[Exercise prompt] Pictures are to be left out, and only the lines from the one with "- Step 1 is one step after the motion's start" through the last line of the listing below are to be repeated exactly.

[Data]

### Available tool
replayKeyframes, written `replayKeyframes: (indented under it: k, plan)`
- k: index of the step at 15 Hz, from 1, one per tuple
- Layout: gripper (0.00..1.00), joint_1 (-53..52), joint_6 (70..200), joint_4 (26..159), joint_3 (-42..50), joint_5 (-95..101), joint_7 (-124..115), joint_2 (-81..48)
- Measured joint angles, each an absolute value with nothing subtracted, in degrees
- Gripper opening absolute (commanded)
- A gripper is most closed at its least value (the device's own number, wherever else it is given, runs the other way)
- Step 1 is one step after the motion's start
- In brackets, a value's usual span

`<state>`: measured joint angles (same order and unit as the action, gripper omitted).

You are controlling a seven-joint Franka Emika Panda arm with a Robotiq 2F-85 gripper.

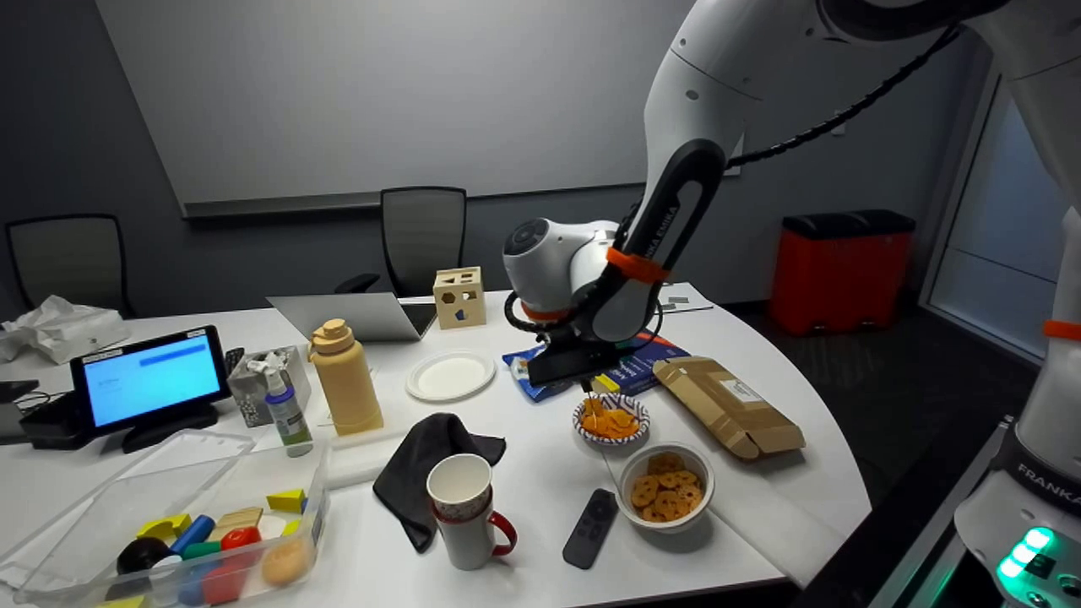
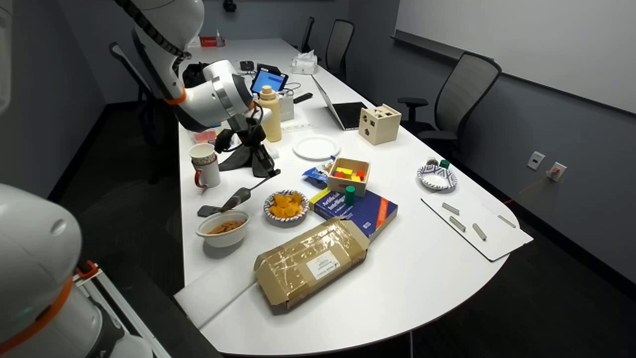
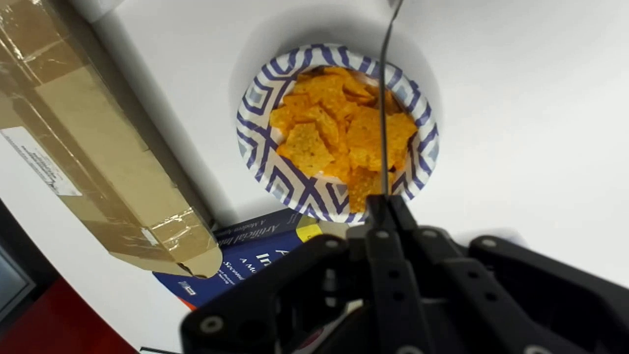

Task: Stir the contents in the white bowl

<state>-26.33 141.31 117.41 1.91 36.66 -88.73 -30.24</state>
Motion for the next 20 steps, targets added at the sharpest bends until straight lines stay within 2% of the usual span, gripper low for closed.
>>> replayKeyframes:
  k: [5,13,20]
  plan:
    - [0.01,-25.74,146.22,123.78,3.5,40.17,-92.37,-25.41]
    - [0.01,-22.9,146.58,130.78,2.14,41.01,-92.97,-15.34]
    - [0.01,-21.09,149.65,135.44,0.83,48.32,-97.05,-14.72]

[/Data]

[Output of the task]
- Step 1 is one step after the motion's start
- In brackets, a value's usual span

`<state>`: measured joint angles (same order and unit as the action, gripper omitted).

You are controlling a seven-joint Franka Emika Panda arm with a Robotiq 2F-85 gripper.


Task: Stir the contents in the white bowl

<state>-26.33 141.31 117.41 1.91 36.66 -88.73 -30.24</state>
Motion for the next 20 steps, targets added at the sharpest bends until straight lines stay within 2% of the usual span, gripper low for closed.
>>> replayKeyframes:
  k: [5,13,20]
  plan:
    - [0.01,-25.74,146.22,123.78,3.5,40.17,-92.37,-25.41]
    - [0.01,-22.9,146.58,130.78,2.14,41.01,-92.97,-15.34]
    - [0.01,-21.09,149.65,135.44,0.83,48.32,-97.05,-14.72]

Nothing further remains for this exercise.